O destino de Portugal depende de tudo correr o melhor possível, e, por uma vez, não correr o pior possível. Nem decorrer da improvisação. Ora os media vivem de más notícias. É urgente conciliar o interesse nacional com a informação certa, em vez da especulação e da ignorância.

E é urgente que o primeiro-ministro e o Presidente se coíbam de comentar rumores ou intrigas, como aconteceu com os “idosos excluídos”. O fator humano é essencial, mas convém saber de que estamos a falar. Claro que um primeiro-ministro que tem uma mãe com 87 anos responde instintivamente que a idade não é critério e que os idosos não podem ser excluídos. E claro que um Presidente católico, imediatamente, responde que é uma “ideia tonta”. Precisamos de rigor nos comentários e nas bolhas noticiosas que se evaporam como bolas de sabão. A única coisa a excluir é a palavra exclusão. A vacina não está testada nos velhos, mas a morte por covid está, e sabemos que é uma agonia terrível e solitária. Há que fazer escolhas, somos adultos. Nada é ideal ou perfeito na doença e na morte. Minimizar o sofrimento é a ordem.

Tudo o que seremos nos próximos anos, política, económica, socialmente, tudo o que seremos humanamente, depende do sucesso deste plano de vacinação. No momento em que escrevo, há gente acampada à chuva e ao frio em greve da fome em frente ao Parlamento. A gente dos restaurantes, numa falência que em certos casos já é acompanhada por destituição e fome. A cidade ficará destruída sem eles. Nada, nesta crise sanitária, é normal ou parecido com outras crises. E quando a crise acabar, o nosso mundo terá mudado, nunca mais voltaremos a ter o que tivemos. A inocência perdeu-se. E só pode ser compensada pelo ganho de uma nova consciência. A de que estamos rodeados de novos perigos, e que este desafio é o primeiro de outros, porventura mais graves, gerados pela emergência climática. E que a futura geração de políticos terá de se preparar para um mundo onde nada está adquirido, nem a democracia. Muito menos a paz social. Algum heroísmo precisa-se.

E deixem de falar com as pessoas como se elas fossem crianças. A corresponsabilização do povo português não foi utilizada, e preferiu-se a teoria do abanão ou do ralho da escola primária. O PS tende para o paternalismo, que lhe advém da mania do Estado socialista omnipotente, omnisciente e omnipresente. Um pouco mais de confiança na capacidade individual precisa-se.

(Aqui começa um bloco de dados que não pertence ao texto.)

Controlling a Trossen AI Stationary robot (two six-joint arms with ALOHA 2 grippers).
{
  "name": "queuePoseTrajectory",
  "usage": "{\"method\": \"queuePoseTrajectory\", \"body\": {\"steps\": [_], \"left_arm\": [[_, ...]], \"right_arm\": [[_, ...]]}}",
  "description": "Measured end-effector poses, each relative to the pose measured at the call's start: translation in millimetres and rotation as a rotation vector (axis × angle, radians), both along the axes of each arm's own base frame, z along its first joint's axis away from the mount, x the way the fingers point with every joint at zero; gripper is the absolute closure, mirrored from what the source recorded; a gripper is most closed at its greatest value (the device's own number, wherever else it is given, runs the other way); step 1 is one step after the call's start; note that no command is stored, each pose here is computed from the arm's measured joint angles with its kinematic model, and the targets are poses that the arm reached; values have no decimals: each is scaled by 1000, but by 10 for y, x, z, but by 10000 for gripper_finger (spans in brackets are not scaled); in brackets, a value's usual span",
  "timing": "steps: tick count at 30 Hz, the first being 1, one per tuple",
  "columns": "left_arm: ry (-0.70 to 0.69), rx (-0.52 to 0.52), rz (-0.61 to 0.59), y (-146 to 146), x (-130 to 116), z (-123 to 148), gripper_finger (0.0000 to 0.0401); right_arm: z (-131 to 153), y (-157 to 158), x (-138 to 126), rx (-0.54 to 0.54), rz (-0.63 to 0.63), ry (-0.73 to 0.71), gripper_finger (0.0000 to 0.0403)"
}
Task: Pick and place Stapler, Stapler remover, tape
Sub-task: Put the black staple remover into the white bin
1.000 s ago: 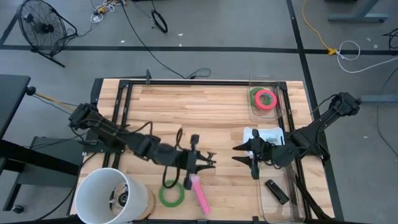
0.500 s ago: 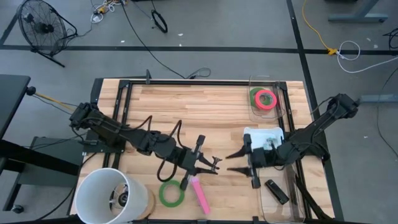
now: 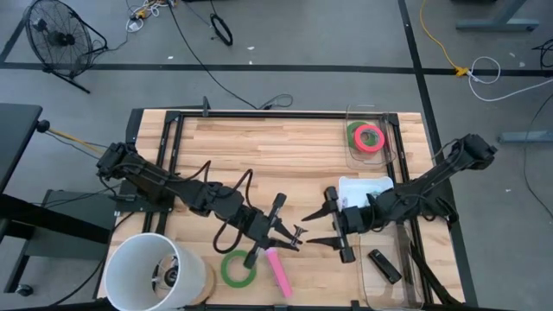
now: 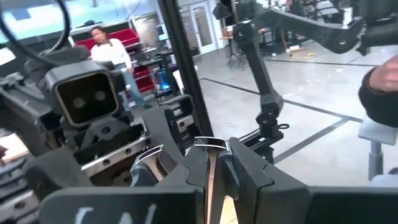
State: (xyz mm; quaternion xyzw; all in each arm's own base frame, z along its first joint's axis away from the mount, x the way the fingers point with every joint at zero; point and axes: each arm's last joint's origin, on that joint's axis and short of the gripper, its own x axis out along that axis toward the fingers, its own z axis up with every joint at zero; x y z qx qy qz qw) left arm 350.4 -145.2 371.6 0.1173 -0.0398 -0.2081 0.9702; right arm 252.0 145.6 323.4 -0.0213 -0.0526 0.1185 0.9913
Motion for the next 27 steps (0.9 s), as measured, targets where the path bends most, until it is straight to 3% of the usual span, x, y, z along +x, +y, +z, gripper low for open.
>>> {"method": "queuePoseTrajectory", "body": {"steps": [11, 19, 27], "left_arm": [[-27, 24, -50, -13, -4, 10, 365], [-43, 49, -102, -25, -10, 12, 365], [-59, 66, -127, -38, 4, -2, 365]], "right_arm": [[-62, -36, 176, 18, 63, -63, 149], [-58, -49, 208, 15, 151, -95, 194], [-57, -43, 217, 26, 155, -106, 228]]}}
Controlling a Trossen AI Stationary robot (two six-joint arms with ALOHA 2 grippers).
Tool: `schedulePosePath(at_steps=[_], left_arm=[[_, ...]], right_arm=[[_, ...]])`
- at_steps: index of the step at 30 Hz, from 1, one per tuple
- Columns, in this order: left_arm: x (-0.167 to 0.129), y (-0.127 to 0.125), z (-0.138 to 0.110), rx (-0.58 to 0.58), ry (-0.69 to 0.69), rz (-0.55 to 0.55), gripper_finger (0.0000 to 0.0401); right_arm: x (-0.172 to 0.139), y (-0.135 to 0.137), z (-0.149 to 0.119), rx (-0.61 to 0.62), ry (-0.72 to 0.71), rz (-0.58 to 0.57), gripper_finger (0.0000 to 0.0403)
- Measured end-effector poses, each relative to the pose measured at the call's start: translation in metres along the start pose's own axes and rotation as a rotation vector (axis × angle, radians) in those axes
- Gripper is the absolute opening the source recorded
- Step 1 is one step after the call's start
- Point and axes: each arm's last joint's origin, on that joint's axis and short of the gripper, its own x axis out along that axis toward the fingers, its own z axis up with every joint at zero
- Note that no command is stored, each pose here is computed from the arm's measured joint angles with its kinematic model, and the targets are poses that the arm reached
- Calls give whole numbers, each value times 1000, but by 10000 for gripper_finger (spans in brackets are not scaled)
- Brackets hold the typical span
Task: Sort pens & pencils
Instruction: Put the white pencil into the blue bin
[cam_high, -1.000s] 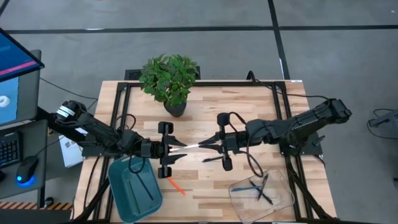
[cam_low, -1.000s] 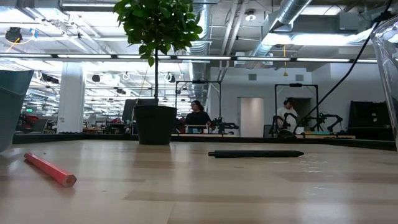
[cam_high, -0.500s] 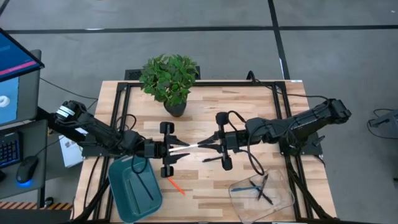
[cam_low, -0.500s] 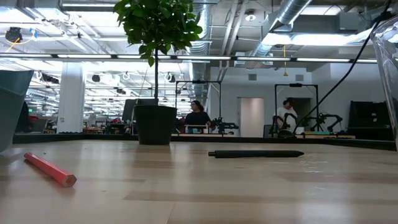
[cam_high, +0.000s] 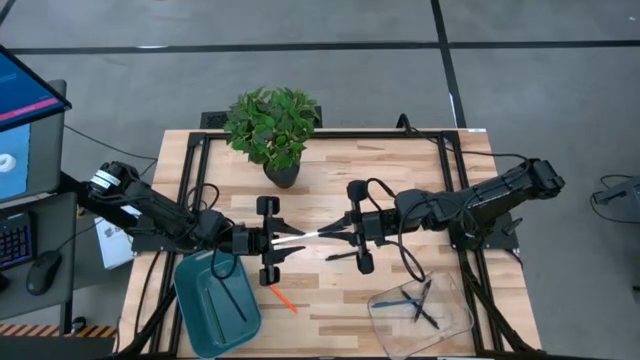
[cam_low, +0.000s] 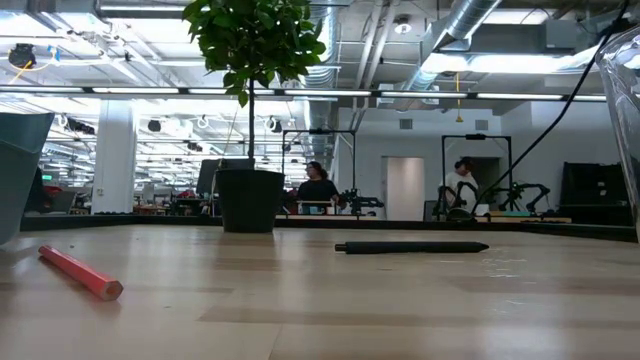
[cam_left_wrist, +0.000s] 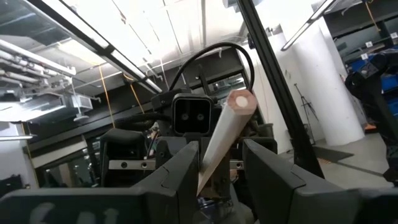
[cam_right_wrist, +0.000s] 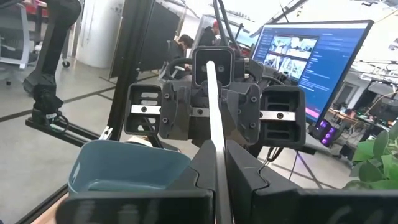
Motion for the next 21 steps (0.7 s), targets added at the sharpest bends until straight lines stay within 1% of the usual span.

E não é no Twitter que se faz política a sério, ou se exibe ousadia ou coerência. Rui Rio devia saber que o que tem feito é compor uma resma de inutilidades que podem conduzi-lo ao poder, mas não garantem inteligência no país do tanto faz. A vacina não é de esquerda nem de direita. Este é o maior e mais perigoso repto desde Abril de 1974. Ou os partidos trabalham em conjunto para o vencer, ou morrerão no altar onde é sacrificada a liberdade. E sem eles morrerá 1974.